Vantagem democrática?
Entre os voluntários da casa de Goldstein, cinco estudantes da Universidade da Filadélfia se preparavam para bater nas portas do bairro. Eles confirmaram os altos níveis de mobilização em seus círculos estudantis. “Eu estava no campus no dia em que Roe v. Wade foi derrubado”, disse Lucy Kronenberg, graduada em ciências políticas.
“Recebi uma enorme quantidade de mensagens de texto de amigos implorando para ajudá-los a se registrar para votar na Pensilvânia, e não em seu estado natal. Eles perceberam a importância de votar aqui, dadas as apostas no aborto: quem for eleito governador decidirá se é legal ou não”, disse Kronenberg.
De acordo com J. Miles Coleman, cartógrafo político e co-editor do boletim Crystal Ball de Sabato, as pesquisas mostram que “os eleitores que frequentaram a faculdade se preocupam mais com o aborto, o que provavelmente funciona a favor dos democratas. visto em outras eleições de meio de mandato no passado é que são os eleitores com formação universitária que têm a maior participação. eles são casuais, votam menos nas eleições intermediárias.
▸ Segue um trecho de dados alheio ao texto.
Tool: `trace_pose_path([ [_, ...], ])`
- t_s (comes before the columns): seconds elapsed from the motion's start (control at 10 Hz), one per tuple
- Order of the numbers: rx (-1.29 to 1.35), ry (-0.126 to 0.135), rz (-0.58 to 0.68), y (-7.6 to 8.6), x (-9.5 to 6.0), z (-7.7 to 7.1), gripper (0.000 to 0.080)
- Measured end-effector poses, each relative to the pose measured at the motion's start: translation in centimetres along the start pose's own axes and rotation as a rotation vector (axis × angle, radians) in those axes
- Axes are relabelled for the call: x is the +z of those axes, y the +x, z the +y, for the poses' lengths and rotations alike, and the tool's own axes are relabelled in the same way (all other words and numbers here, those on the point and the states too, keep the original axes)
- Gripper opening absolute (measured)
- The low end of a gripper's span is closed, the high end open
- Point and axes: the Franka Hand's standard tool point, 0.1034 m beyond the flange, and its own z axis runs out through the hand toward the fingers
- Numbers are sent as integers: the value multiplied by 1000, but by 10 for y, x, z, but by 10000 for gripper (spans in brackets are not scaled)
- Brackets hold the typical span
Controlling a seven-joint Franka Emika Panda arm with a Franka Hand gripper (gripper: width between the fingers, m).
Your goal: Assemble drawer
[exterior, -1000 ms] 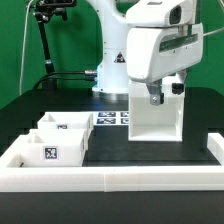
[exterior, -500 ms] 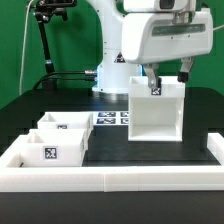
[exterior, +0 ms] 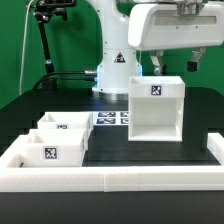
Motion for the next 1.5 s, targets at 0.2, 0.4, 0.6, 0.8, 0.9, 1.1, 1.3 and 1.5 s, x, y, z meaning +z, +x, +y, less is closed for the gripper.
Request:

Então, acho que uma das questões que ajudarão os democratas com o eleitorado com formação universitária é o aborto.”
Kronenberg e seus amigos entram no SUV de Sarah Carroll, uma analista financeira que diz ter tempo livre agora que seus filhos estão na faculdade. Antes de deixá-los em sua zona de porta em porta, Carroll oferece alguns conselhos: “Mais importante, se você se deparar com alguém que parece discordar de você, saia educadamente e torne o encontro o mais insignificante possível para a pessoa com quem você está. Você não quer motivar ainda mais um eleitor de Mastriano.”
‘Pessoalmente pró-vida’, mas fazendo campanha pelo direito ao aborto
Todo fim de semana, Carroll calça seus tênis, vai até a casa de Goldstein e pega seu conjunto de endereços para o dia. Então ela balança pelas calçadas montanhosas até visitar todas as casas de sua lista.
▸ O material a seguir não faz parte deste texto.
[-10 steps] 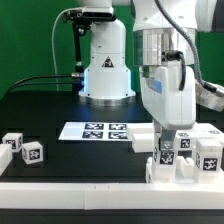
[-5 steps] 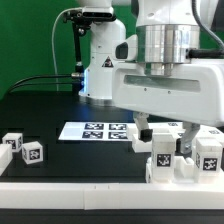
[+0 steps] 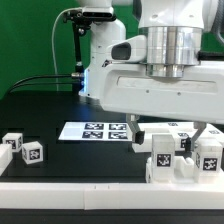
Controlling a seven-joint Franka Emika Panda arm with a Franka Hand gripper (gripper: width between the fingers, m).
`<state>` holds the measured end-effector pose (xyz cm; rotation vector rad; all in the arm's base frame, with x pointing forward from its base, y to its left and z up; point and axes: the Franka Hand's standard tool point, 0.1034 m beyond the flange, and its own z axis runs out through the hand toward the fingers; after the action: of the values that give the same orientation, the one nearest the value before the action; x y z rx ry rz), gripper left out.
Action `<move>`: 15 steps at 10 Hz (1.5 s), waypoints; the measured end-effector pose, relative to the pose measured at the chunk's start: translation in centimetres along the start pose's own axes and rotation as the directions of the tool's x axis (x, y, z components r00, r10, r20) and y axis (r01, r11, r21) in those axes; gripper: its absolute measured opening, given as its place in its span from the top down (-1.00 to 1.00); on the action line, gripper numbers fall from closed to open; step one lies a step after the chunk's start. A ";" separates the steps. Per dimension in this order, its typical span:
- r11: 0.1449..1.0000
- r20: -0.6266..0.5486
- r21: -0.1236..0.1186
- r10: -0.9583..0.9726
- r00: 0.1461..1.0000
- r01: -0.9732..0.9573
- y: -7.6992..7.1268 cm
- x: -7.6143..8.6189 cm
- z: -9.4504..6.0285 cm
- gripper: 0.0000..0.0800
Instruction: Assemble chair
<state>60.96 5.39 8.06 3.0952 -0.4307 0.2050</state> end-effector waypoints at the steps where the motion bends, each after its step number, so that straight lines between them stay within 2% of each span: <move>1: 0.998 0.001 0.002 0.061 0.998 -0.061 0.0 0.0 0.0 -0.62; 2: 0.997 0.001 0.001 0.082 0.997 -0.082 0.0 0.0 0.0 -0.41; 3: 0.997 0.000 0.001 0.081 0.997 -0.081 0.0 0.0 0.0 -0.07; 4: 0.992 0.001 0.002 0.128 0.992 -0.128 0.0 0.0 0.0 -0.07; 5: 0.975 0.001 0.002 0.223 0.975 -0.223 0.0 0.0 0.0 0.29; 7: 0.925 0.001 0.001 0.381 0.925 -0.381 0.0 0.0 0.0 0.29; 8: 0.851 0.004 -0.001 0.525 0.851 -0.525 0.1 0.0 0.0 0.29; 9: 0.695 0.023 -0.008 0.719 0.695 -0.719 0.1 -0.1 0.0 0.29; 10: 0.485 0.054 -0.006 0.874 0.484 -0.875 -0.1 -0.2 0.0 0.29; 11: 0.351 0.075 -0.007 0.934 0.349 -0.937 -0.1 -0.2 0.0 0.29; 13: 0.199 0.079 -0.017 0.977 0.197 -0.980 -0.3 -0.3 0.0 0.29; 14: 0.194 0.078 -0.018 0.978 0.192 -0.981 -0.3 -0.3 0.0 0.11; 15: 0.208 0.077 -0.017 0.976 0.206 -0.978 -0.3 -0.3 0.0 -0.24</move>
Offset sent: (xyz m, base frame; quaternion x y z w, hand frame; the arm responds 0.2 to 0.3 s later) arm 0.0000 0.0000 0.0000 0.0000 0.0000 0.0650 0.9979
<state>60.74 5.75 8.02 2.2312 -2.3766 0.0701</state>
“Minha experiência na minha área suburbana da Filadélfia [an area particularly courted by both parties] é que as mulheres listadas como republicanas planejam votar em candidatos democratas locais por causa da ameaça ao direito ao aborto”, observou ela. “Espero que em áreas mais rurais e conservadoras, o mesmo fenômeno seja observado”.
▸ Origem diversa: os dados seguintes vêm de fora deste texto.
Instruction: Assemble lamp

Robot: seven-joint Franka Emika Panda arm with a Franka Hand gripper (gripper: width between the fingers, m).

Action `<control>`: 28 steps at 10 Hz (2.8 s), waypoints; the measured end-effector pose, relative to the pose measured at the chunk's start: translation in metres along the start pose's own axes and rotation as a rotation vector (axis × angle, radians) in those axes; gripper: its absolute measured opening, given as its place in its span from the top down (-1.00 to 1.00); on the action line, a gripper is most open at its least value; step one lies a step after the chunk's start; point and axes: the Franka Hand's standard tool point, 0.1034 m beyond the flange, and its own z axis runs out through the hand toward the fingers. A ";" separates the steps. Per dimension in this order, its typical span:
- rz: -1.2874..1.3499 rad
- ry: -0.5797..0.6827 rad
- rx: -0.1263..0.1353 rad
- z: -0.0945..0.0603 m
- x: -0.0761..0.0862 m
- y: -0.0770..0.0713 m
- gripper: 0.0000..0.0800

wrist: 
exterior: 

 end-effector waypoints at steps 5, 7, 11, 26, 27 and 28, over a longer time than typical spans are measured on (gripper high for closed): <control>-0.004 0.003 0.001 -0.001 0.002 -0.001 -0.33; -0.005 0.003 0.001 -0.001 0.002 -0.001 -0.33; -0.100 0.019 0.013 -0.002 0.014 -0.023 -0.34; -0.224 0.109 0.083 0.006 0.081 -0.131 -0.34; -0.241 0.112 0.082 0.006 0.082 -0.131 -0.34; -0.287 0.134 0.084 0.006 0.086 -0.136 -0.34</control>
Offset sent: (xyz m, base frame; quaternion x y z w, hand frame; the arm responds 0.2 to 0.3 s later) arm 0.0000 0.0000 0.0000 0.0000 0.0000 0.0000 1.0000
Carroll cita o exemplo de sua vizinha que, pela primeira vez este ano, a acompanhou em sua trilha de porta em porta. “Ela é republicana, mas acha que o aborto deve ser legal e seguro. Então ela não apenas votará no candidato democrata local, mas decidiu nos ajudar a reunir o máximo de votos possível. Temos batido em muitas portas juntas , incluindo mulheres republicanas, e muitas delas estão dizendo: ‘Talvez eu seja pessoalmente pró-vida, mas acho que o aborto deve permanecer legal e seguro nos Estados Unidos’”.
No Kansas, um estado conservador, os eleitores rejeitaram uma lei que proíbe o aborto em um referendo em agosto. Foi uma grande surpresa e foi seguida por inesperadas vitórias democratas em distritos conservadores de Nova York e Alasca. Biden recentemente prometeu assinar o direito ao aborto em lei federal se os democratas puderem expandir sua maioria em 8 de novembro.
Mas enquanto a esquerda parece ter chance de manter o Senado, a batalha pela Câmara dos Deputados parece muito mais difícil. Outras questões de campanha, como inflação e segurança, vieram à tona nos últimos dias.
Este artigo foi traduzido do original em francês.